Assignment:
Transcribe the records verbatim, images excluded.

Entries provided:
+-------+
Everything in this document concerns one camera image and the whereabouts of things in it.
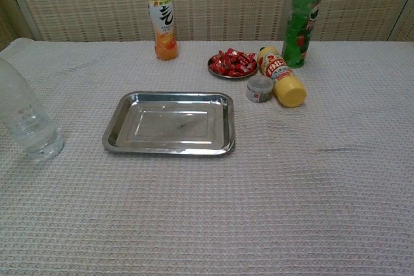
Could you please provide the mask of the small clear round jar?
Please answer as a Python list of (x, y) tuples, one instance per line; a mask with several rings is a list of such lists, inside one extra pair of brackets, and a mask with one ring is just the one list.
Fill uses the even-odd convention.
[(262, 103), (271, 99), (274, 81), (266, 76), (255, 75), (248, 79), (246, 97), (253, 102)]

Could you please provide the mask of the green chips can red lid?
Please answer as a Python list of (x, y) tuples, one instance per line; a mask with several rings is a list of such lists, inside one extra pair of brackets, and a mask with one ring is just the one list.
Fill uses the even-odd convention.
[(282, 56), (290, 68), (304, 65), (321, 0), (292, 0)]

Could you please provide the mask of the red wrapped candies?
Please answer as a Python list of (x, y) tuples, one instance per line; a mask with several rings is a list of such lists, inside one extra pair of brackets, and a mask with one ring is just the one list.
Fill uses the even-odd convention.
[(229, 48), (226, 52), (220, 50), (218, 56), (213, 59), (213, 71), (229, 76), (238, 76), (251, 72), (256, 61), (255, 53), (241, 52)]

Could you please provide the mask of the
+-------+
Solution to this exercise:
Everything in this document concerns one camera image and the whereabouts of things in it.
Could you please provide the mask of the small clear round jar?
Please answer as a Python list of (x, y) tuples, one instance per line; a mask with several rings is a list of such lists, inside one extra pair of brackets, and a mask with one ring is just the one list.
Fill uses the even-odd convention.
[(262, 103), (271, 99), (274, 81), (266, 76), (255, 75), (248, 79), (246, 97), (253, 102)]

Could you please provide the mask of the green chips can red lid?
Please answer as a Python list of (x, y) tuples, one instance per line; a mask with several rings is a list of such lists, inside one extra pair of brackets, and a mask with one ring is just the one list.
Fill uses the even-odd convention.
[(282, 56), (290, 68), (304, 65), (321, 0), (292, 0)]

Could you please provide the mask of the red wrapped candies?
Please answer as a Python list of (x, y) tuples, one instance per line; a mask with several rings is a list of such lists, inside one extra pair of brackets, and a mask with one ring is just the one list.
Fill uses the even-odd convention.
[(229, 48), (226, 52), (220, 50), (218, 56), (213, 59), (213, 71), (229, 76), (238, 76), (251, 72), (256, 61), (255, 53), (241, 52)]

Could you please provide the mask of the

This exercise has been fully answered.